_Your instructions_
Pictures aside, the data must be reproduced exactly.

_Supplied entries_
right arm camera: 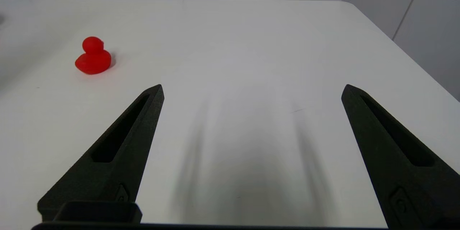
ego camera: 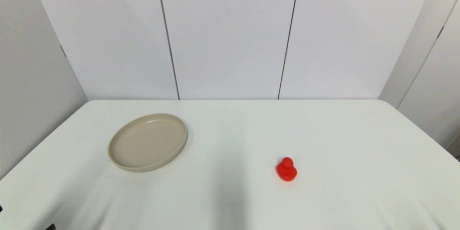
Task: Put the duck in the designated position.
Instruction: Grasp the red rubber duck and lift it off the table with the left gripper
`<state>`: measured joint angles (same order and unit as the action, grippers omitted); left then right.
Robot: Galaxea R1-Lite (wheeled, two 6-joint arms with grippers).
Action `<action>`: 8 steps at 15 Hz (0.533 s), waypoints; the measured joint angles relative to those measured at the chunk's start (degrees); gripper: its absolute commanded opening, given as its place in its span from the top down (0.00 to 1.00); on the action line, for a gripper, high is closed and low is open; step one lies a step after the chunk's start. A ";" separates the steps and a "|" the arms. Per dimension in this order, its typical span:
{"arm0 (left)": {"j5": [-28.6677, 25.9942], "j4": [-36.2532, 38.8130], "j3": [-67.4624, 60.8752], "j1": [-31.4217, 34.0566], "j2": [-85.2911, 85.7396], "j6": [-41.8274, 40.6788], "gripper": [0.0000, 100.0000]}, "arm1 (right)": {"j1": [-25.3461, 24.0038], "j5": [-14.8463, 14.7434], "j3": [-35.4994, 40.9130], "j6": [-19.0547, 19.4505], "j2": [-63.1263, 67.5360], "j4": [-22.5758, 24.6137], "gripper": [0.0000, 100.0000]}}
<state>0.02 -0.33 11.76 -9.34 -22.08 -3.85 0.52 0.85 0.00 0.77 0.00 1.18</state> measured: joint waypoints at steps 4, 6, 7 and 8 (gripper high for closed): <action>-0.21 -4.88 18.60 -9.65 -14.21 -0.68 0.00 | 0.00 0.00 0.00 -0.04 0.00 0.00 0.00; -0.16 -6.91 26.65 -15.68 -21.11 -0.68 0.00 | 0.00 0.00 0.00 -0.02 0.00 0.02 0.00; -0.21 -7.46 30.82 -19.05 -24.77 -0.77 0.00 | 0.00 0.00 0.00 -0.02 0.00 0.02 0.00; -0.23 -8.29 35.19 -22.64 -28.44 -0.89 0.00 | 0.00 0.02 0.00 -0.06 0.00 0.02 0.00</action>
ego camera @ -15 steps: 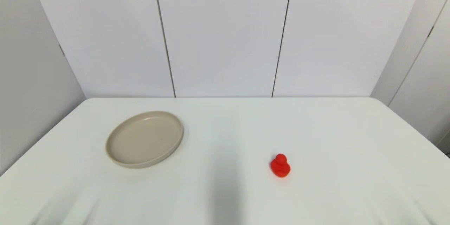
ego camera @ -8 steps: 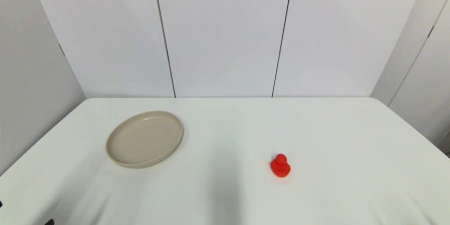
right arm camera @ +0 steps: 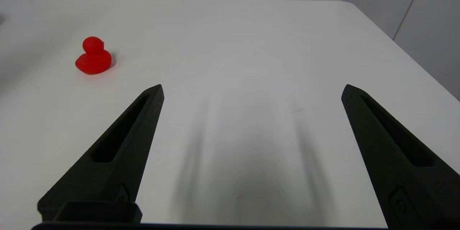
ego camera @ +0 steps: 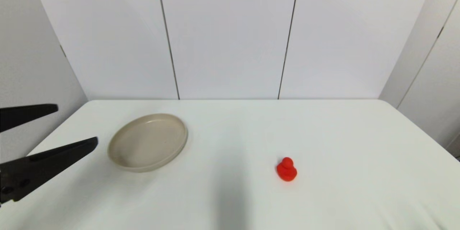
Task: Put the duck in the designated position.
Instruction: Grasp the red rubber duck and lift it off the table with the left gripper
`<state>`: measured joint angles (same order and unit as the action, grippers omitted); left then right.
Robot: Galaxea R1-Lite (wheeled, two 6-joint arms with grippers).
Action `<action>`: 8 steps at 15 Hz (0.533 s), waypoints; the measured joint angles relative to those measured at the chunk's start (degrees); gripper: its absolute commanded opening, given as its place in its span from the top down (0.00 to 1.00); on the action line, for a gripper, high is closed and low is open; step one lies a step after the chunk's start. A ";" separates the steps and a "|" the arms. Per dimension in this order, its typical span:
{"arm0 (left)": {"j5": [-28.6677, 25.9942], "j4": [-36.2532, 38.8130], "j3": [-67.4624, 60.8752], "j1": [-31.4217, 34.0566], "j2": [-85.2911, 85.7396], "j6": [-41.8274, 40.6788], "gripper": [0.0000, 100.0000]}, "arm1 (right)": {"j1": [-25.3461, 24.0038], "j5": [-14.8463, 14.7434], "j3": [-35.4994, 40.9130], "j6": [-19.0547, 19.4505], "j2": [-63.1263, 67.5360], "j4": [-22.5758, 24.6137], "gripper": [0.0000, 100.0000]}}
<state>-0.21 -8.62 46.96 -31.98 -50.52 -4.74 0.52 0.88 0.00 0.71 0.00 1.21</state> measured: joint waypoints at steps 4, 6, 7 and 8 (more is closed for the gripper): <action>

_Finished task_
right arm camera: 
ego camera: 
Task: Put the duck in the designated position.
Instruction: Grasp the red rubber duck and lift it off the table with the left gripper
`<state>`: measured joint angles (same order and unit as the action, grippers omitted); left then right.
Robot: Galaxea R1-Lite (wheeled, two 6-joint arms with grippers).
Action `<action>`: 8 steps at 15 Hz (0.533 s), waypoints; the measured joint angles relative to those measured at the chunk's start (degrees); gripper: its absolute commanded opening, given as its place in its span from the top down (0.00 to 1.00); on the action line, for a gripper, high is closed and low is open; step one lies a step after the chunk's start. A ";" separates the steps and a "|" the arms. Per dimension in this order, its typical span:
{"arm0 (left)": {"j5": [-28.6677, 25.9942], "j4": [-36.2532, 38.8130], "j3": [-67.4624, 60.8752], "j1": [-31.4217, 34.0566], "j2": [-85.2911, 85.7396], "j6": [-41.8274, 40.6788], "gripper": [0.0000, 100.0000]}, "arm1 (right)": {"j1": [-25.3461, 24.0038], "j5": [-14.8463, 14.7434], "j3": [-35.4994, 40.9130], "j6": [-19.0547, 19.4505], "j2": [-63.1263, 67.5360], "j4": [-22.5758, 24.6137], "gripper": [0.0000, 100.0000]}}
<state>0.02 -0.33 11.76 -9.34 -22.08 -3.85 0.52 0.85 0.00 0.77 0.00 1.18</state> measured: joint waypoints at steps 4, 6, 7 and 8 (gripper high for closed): <action>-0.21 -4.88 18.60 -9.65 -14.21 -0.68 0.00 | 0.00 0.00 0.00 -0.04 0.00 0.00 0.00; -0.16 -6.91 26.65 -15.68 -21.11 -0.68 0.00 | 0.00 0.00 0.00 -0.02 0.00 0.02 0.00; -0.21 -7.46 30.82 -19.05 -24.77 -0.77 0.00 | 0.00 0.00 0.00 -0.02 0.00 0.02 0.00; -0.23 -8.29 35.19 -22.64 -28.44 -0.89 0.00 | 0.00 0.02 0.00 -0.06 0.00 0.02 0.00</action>
ego camera @ -15 steps: 
ego camera @ -8 steps: 
right arm camera @ +0 steps: 
ego camera @ +0 steps: 
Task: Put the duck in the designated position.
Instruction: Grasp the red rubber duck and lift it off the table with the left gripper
`<state>`: measured joint angles (same order and unit as the action, grippers omitted); left then right.
Robot: Galaxea R1-Lite (wheeled, two 6-joint arms with grippers).
Action `<action>`: 8 steps at 15 Hz (0.533 s), waypoints; the measured joint angles relative to those measured at the chunk's start (degrees); gripper: its absolute commanded opening, given as its place in its span from the top down (0.00 to 1.00); on the action line, for a gripper, high is closed and low is open; step one lies a step after the chunk's start. A ";" separates the steps and a "|" the arms. Per dimension in this order, its typical span:
{"arm0 (left)": {"j5": [-28.6677, 25.9942], "j4": [-36.2532, 38.8130], "j3": [-67.4624, 60.8752], "j1": [-31.4217, 34.0566], "j2": [-85.2911, 85.7396], "j6": [-41.8274, 40.6788], "gripper": [0.0000, 100.0000]}, "arm1 (right)": {"j1": [-25.3461, 24.0038], "j5": [-14.8463, 14.7434], "j3": [-35.4994, 40.9130], "j6": [-19.0547, 19.4505], "j2": [-63.1263, 67.5360], "j4": [-22.5758, 24.6137], "gripper": [0.0000, 100.0000]}}
<state>-0.21 -8.62 46.96 -31.98 -50.52 -4.74 0.52 0.88 0.00 0.71 0.00 1.21</state> measured: joint waypoints at steps 4, 6, 7 and 8 (more is closed for the gripper): <action>

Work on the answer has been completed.